Il est « profondément regrettable » que les autorités marocaines n’aient toujours pas autorisé Aminatou Haidar à rentrer chez elle à Laayoune et à retrouver ses enfants, a déclaré Amnesty International.

La militante a été arrêtée le 13 novembre à l’aéroport de Laayoune, au Sahara occidental, alors qu’elle rentrait d’un voyage d’un mois dans plusieurs pays, notamment les États-Unis où elle a reçu le prix 2009 du Courage civique, décerné chaque année à une personne qui a fait preuve d’une « résistance inébranlable au mal, au péril de sa vie ».

Elle a été interrogée sur les raisons pour lesquelles elle avait indiqué comme lieu de résidence « Sahara occidental » et non « Sahara marocain » sur sa carte de débarquement. On l’a également questionnée sur son voyage, ainsi que sur ses opinions et ses liens politiques.

Sa carte d’identité et son passeport marocains ont alors été confisqués et elle a été retenue à l’aéroport jusqu’au lendemain.

Aminatou Haidar a déclaré que, le 14 novembre, de hauts responsables marocains avaient proposé de la libérer si elle reconnaissait publiquement la « souveraineté » du Maroc sur le Sahara occidental. Elle a refusé. Quelques heures plus tard, on l’a fait embarquer sur un vol à destination de Lanzarote, aux Canaries.

Le 11 décembre, Amnesty International a écrit au secrétaire général des Nations unies, Ban Ki-moon, pour lui demander de poursuivre ses efforts en vue d’obtenir le retour – immédiat et sans condition – d’Aminatou Haidar au Sahara occidental, ainsi que la restitution de son passeport et de sa carte d’identité.

Le 7 décembre, puis de nouveau le 10 décembre, Ban Ki-moon avait exprimé sa préoccupation quant à la situation d’Aminatou Haidar et déclaré qu’il fallait trouver de toute urgence une solution dans cette affaire.

Les autorités marocaines ont jusqu’à présent refusé de se conformer à leurs obligations au regard du droit international.

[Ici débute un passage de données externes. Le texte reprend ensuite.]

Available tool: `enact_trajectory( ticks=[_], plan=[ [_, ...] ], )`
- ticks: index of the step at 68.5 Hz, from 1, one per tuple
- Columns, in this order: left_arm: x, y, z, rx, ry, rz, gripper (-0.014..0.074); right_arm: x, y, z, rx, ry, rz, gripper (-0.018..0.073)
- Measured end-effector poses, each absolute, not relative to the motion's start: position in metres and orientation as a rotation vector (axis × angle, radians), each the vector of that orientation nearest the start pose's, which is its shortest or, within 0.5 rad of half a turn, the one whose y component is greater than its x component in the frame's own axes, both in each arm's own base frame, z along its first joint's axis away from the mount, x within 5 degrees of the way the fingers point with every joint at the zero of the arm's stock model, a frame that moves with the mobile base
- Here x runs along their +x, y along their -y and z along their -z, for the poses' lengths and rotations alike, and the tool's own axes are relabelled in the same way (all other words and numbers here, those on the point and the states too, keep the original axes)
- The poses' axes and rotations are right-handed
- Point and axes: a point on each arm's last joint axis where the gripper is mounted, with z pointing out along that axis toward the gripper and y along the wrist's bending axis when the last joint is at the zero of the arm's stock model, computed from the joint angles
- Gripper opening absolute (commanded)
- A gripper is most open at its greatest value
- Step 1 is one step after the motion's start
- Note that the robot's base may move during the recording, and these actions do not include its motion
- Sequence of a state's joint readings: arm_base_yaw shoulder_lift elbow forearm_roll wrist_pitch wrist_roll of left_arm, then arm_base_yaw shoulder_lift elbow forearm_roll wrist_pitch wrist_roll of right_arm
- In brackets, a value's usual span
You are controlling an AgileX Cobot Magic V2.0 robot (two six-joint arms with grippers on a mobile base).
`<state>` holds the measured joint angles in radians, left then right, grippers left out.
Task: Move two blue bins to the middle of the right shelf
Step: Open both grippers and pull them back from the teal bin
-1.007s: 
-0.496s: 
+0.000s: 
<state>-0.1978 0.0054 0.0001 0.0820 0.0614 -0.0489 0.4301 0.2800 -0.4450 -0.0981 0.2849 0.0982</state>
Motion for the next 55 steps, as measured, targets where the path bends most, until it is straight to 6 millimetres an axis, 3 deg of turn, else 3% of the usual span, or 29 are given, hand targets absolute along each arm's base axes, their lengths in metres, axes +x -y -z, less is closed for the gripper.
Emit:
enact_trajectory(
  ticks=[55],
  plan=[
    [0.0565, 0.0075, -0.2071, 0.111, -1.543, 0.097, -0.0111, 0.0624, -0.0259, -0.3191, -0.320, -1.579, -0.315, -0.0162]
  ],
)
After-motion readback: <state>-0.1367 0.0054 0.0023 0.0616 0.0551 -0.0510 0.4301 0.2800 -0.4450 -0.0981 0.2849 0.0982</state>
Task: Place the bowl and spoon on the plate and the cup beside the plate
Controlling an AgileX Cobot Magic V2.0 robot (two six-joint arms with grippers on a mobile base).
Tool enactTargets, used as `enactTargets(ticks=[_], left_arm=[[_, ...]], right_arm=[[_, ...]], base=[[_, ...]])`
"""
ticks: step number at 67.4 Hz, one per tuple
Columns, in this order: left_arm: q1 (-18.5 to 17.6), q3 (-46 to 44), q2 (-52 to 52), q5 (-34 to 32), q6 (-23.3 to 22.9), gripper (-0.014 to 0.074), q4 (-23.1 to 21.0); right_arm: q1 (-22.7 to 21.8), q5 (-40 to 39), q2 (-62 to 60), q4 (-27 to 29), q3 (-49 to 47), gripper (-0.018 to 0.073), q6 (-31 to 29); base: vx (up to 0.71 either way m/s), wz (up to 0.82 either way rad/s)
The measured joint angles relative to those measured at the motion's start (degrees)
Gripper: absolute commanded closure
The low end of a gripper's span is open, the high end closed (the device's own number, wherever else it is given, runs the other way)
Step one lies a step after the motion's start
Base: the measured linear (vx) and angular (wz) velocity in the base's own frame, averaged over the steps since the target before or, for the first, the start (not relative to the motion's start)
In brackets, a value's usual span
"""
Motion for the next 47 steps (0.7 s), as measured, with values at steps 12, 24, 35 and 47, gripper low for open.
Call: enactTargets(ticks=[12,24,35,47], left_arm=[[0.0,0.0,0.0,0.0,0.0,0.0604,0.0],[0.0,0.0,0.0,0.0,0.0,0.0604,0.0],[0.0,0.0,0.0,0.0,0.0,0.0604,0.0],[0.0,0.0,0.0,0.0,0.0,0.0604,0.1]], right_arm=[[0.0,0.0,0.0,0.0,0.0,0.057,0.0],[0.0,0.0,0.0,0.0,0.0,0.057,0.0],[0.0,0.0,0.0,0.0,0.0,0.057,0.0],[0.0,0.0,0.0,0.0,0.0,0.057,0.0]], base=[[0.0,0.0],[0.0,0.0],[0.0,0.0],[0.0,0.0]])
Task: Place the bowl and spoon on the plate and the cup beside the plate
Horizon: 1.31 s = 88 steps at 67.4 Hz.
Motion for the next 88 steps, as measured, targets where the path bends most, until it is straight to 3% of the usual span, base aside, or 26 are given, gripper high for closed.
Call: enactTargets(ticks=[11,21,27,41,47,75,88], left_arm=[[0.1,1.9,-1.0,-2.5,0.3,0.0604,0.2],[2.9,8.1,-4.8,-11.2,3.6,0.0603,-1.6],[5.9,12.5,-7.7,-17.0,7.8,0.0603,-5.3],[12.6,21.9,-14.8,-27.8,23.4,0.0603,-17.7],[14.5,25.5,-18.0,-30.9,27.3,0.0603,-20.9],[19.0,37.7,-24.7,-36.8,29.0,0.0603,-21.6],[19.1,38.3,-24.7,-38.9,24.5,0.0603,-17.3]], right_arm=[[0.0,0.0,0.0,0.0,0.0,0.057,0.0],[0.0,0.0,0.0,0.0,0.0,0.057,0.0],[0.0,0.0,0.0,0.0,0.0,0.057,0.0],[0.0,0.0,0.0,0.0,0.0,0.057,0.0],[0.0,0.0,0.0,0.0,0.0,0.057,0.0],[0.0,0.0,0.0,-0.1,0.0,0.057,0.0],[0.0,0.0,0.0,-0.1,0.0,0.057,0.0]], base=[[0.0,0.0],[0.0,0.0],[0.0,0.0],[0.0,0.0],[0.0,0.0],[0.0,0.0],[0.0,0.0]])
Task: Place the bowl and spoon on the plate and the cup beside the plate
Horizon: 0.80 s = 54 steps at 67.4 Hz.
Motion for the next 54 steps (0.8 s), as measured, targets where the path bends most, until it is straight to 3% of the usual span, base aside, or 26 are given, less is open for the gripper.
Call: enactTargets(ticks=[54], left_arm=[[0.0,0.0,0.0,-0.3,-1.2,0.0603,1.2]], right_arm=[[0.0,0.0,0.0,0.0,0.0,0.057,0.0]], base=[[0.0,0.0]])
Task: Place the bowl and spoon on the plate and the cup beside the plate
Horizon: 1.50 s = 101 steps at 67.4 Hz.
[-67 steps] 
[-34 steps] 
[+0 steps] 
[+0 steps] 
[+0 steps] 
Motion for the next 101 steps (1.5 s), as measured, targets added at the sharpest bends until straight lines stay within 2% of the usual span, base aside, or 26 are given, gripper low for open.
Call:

Elles affirment que la militante sahraouie « a renoncé » à sa nationalité marocaine.

« L’expulsion d’Aminatou Haidar montre que les autorités marocaines acceptent de moins en moins que les Sahraouis exercent leur droit à la liberté d’expression, d’association et de réunion », a déclaré Malcolm Smart, directeur du programme Afrique du Nord et Moyen-Orient d’Amnesty International.

L’organisation relève que, ces derniers mois, un nombre croissant de cas de harcèlement contre des militants et des défenseurs des droits humains sahraouis ont été signalés : violations du droit de circuler librement, menaces et intimidations verbales, intensification des mesures de surveillance, impossibilité pour les militants de rencontrer des observateurs étrangers, confiscation de documents de voyage.

Dans sa lettre adressée à Ban Ki-moon, Amnesty International a souligné la responsabilité spécifique de l’ONU vis-à-vis du Sahara occidental, territoire non autonome tel que défini par la Charte des Nations unies.

L’organisation a demandé que les Nations unies émettent un avis juridique sur le statut des habitants du Sahara occidental, en particulier ceux qui, comme Aminatou Haidar, se trouvent en situation d’apatridie ou dans un vide juridique à cause des autorités marocaines.

Cet avis doit être rendu public estime Amnesty International, qui a par ailleurs demandé de nouveau qu’un volet surveillance des droits humains soit inclus dans le mandat de la Mission des Nations unies pour l’organisation d’un référendum au Sahara occidental (MINURSO), déployée en septembre 1991 pour surveiller le cessez-le-feu entre le Maroc et le Front Polisario et organiser un référendum afin que la population du Sahara occidental puisse se prononcer sur le statut de ce territoire.

« L’introduction d’un volet droits humains dans le mandat de la MINURSO, qui doit être renouvelé en avril 2010, permettrait de faire progresser de manière significative les initiatives visant à faire cesser les violations des droits fondamentaux au Sahara occidental », a déclaré Malcolm Smart.